Sunday, August 14, 2016

WORK THAT FAT

HEY GUYS ZZUPPP ! Doin' great, right? 


So guys, you know that I'm living my healthy lifestyle (people'll say its a diet tho HAHA). AND the good news is I've just lost 1 kg of my weight!! So I'm 52 kg now B-) #feelingcool LOL kidd! Actually, I've set my weight goal since a long time ago, it is 48 kg. So you can see that there are still tons of struggles to do :') but anyway, I'm alright! 

Hmmm... my healthy lifestyle, in fact, mainly includes 2 things, which are healthy food and working out. For this time, I'll share my exercise routine. It's not complicated, but trust me, being consistent in simple things can bring you to a much higher level in your life !

So basically, I work out 7 days/week ( which means everyday :p ), but not all of my exercises are done at home. I go to the gym 3-4 times a week, this consists of treadmill-jogging (1), zumba class (1-2), and body-combat class (1). 

BODY COMBAT


The most tiring one is the body-combat class tho. I recently join this class and I really need a lot of adaptation, since it's an extremely-high-impact cardio exercise. It consists of punching, kicking, planking, etc. It's actually a high energy martial-arts inspired workout. It can burn out until 740 calories along the way.

ZUMBA


While for zumba, it's a cardio-dance class. It's really fun yet also tiring. The first time I joined the class, I was also exhausted. This dance class is inspired by Latin choreo. In this class, you'll dance to many earcatching musics, such as latin, pop, dance, RnB, hip hop, and other kinds of music.

For the jogging, I set the speed in the range of 6 - 9 mph.Because if it's faster than that, it's called running, not jogging. While the effect between them are pretty different. Running burns the latest food you consume while jogging burns the old & burried one. I jog for an hour, divided into 30 minutes-6mph, 10 minutes for each 7,8, and 9 mph.

How about other days in a week ? For these days, I'll do the home-exercise. Below are the exercise I do at home. 

  • SIT UP - you definitely know how to do sit-ups right! It's so simple and you can do it wherever you want (don't do it while you're driving/in the public places please x))). THe concept are just to lie your body, bend your knees, and raise your upper body with your abs strength! Easy ;)

  • CRUNCH - this exercise looks like sit up, but it's just a half of sit up (confusing (?)). In this exercise, you'll use your more-upper abs muscle to move your more-upper body. Kind of small sit up(?) 

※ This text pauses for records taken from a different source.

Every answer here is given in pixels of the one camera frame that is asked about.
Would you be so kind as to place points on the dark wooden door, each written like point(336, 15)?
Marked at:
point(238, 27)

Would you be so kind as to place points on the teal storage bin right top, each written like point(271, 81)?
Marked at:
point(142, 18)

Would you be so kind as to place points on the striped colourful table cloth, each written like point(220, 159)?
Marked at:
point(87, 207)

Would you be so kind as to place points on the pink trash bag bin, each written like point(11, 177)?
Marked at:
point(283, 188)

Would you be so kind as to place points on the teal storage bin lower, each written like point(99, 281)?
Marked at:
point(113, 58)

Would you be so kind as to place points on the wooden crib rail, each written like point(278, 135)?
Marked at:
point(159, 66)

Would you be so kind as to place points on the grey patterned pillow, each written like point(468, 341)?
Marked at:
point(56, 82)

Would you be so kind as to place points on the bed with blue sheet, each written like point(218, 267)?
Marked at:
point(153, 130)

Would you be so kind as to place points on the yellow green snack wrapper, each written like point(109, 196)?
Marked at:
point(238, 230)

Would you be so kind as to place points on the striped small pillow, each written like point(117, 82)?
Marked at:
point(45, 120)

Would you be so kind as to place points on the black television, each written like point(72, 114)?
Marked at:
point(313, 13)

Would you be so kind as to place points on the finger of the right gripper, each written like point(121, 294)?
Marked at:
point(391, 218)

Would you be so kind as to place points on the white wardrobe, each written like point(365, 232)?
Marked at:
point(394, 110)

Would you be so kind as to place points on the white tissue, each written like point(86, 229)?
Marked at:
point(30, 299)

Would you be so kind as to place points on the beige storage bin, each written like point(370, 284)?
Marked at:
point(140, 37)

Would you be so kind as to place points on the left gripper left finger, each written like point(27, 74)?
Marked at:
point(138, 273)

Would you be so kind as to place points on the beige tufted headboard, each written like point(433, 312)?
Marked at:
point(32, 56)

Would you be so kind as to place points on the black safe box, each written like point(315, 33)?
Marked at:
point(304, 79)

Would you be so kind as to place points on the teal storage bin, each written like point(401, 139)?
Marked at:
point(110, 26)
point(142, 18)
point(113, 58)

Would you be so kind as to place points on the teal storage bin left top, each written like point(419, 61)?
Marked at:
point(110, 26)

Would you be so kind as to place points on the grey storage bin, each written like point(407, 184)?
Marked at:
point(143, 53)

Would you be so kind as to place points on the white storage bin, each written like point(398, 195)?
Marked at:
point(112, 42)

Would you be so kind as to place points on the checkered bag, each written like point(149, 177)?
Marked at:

  • LEG RAISE - in this abs exercise, you only need to lie down your body and straighten your legs. Raise your legs and also harden your abs muscle. Then, move your legs down but hold them so they don't touch the floor. In this exercise, your lower abs role is to hold your legs.

  • KNEE TUCK - find a place to sit, and then lift your leg. Bend and straighten your knees in repetition, use your abs mucles to hold so your legs don't fall and touch the ground. Your have to incline your body a bit to the back, but don't lay on the chair.

  • PLANK - this consists of holding your body in a push-up position (but don't use your palms to hold your body, use your elbows) for a range of time. Make sure you also hold your stomach so it doesn't fall to the ground (use abs muscles)

  • JUMPING JACK - this jumping exercise is good because it trains your cardiac and increase your height! you just need to wave both of your hands, and also open and close your legs while jumping.
Those exercises above can be done at anywhere, anytime you want. Better to use mattress if you do the abs exercises, since it can cause you a backache remembering that your back will hit the ground for many times. For the repetition, it depends on your own strength. Don't force yourself to be like an athlete if you're only a beginner. Slowly but sure is the principle you need to remember when you want to increase the repetition. 

GOODLUCK ON WORKING YOUR BODY!

"Your body isn't a temple, it's a home you'll live forever. Take care of it."